### ASSIGNMENT
The reply should repeat all of the data word for word, with no pictures.

### DATA SECTION
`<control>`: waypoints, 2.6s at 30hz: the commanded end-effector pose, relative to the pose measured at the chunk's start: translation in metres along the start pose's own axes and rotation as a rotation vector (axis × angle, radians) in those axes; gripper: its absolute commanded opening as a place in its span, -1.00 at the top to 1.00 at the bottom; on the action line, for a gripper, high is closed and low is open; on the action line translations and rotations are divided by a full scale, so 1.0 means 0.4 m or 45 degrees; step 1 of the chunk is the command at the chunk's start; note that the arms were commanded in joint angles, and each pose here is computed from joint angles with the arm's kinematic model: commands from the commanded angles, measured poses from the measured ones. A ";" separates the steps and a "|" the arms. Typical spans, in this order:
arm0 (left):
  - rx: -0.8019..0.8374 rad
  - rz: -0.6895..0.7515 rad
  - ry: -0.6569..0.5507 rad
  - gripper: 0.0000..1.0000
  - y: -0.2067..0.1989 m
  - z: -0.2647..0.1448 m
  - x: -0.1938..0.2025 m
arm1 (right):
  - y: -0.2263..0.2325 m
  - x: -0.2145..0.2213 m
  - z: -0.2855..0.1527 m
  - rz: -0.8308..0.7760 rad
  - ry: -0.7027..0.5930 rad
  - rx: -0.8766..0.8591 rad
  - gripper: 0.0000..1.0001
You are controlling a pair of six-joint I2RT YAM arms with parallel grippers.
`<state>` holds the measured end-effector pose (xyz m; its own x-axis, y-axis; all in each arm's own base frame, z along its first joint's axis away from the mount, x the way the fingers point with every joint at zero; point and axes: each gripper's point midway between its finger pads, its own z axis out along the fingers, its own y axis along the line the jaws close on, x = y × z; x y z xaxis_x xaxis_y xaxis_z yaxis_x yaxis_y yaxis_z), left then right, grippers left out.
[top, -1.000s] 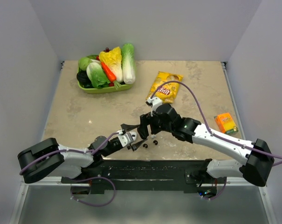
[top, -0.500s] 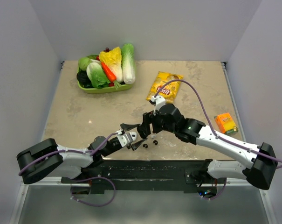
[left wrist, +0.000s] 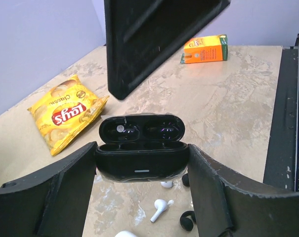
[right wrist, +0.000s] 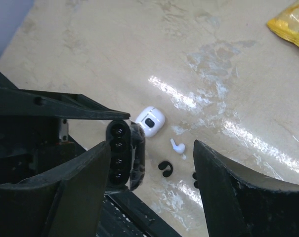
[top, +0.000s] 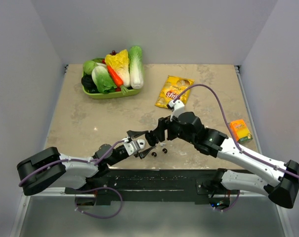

### PROBLEM SOLUTION
`<control>`: waypoints, 2.6s at 30hz: the commanded end-effector pose, relative to the pose measured at the chunk's start: translation in metres along the start pose's own axes and rotation as a rotation vector (axis × angle, radians) in those axes; gripper: its absolute commanded opening as a place in its span, -1.00 at the top to 1.00 at the bottom; on the action line, for a gripper, high is closed and low is open; on the action line translations and rotations are divided by a full scale, so 1.0 means 0.4 m or 45 degrees; step 1 of the chunk is the command at the chunk's start; note that the arms were commanded in joint angles, and each pose here is computed from joint angles with the arm's kinematic model: commands from the commanded angles, measured poses from the measured ones. A ";" separates the steps and a "|" the arms. Typical spans, in this order:
arm0 (left):
  - rx: -0.8019..0.8374 rad
  - rz: -0.6895..0.7515 rad
  - ry: -0.6569..0.5507 rad
  - gripper: 0.0000..1.0000
  - y: -0.2067..0.1989 m
  - z: -0.2647..0.1448 m
  - x: -0.1938..0.2025 m
arm1 (right):
  - y: -0.2263..0.2325 m
  - x: -0.2145..0.2213 m
  - z: -0.2855..0.1527 m
  - rz: -0.8308..0.7760 rad
  - ry: -0.7027..0.5930 rad
  - rx: -0.8766..0.8591 rad
  - gripper: 0.0000..1.0001
You are controlling a pair of six-joint I2RT YAM arms with parallel grippers.
`<state>` holds the measured end-effector pose (xyz m; its own x-axis, y-axis; all in each arm's own base frame, z along its first joint's axis away from the mount, x the way the fingers point with every joint at zero; point and axes: each gripper's point midway between its finger pads, its own z axis out along the fingers, its own y axis along the line the jaws close on, x = y × z; x y z xaxis_x xaxis_y xaxis_z yaxis_x yaxis_y yaxis_z), left then right, grippers left out.
[top, -1.000s] 
[top, -0.500s] 
[left wrist, +0.000s] 
[right wrist, +0.000s] 
[top, +0.000s] 

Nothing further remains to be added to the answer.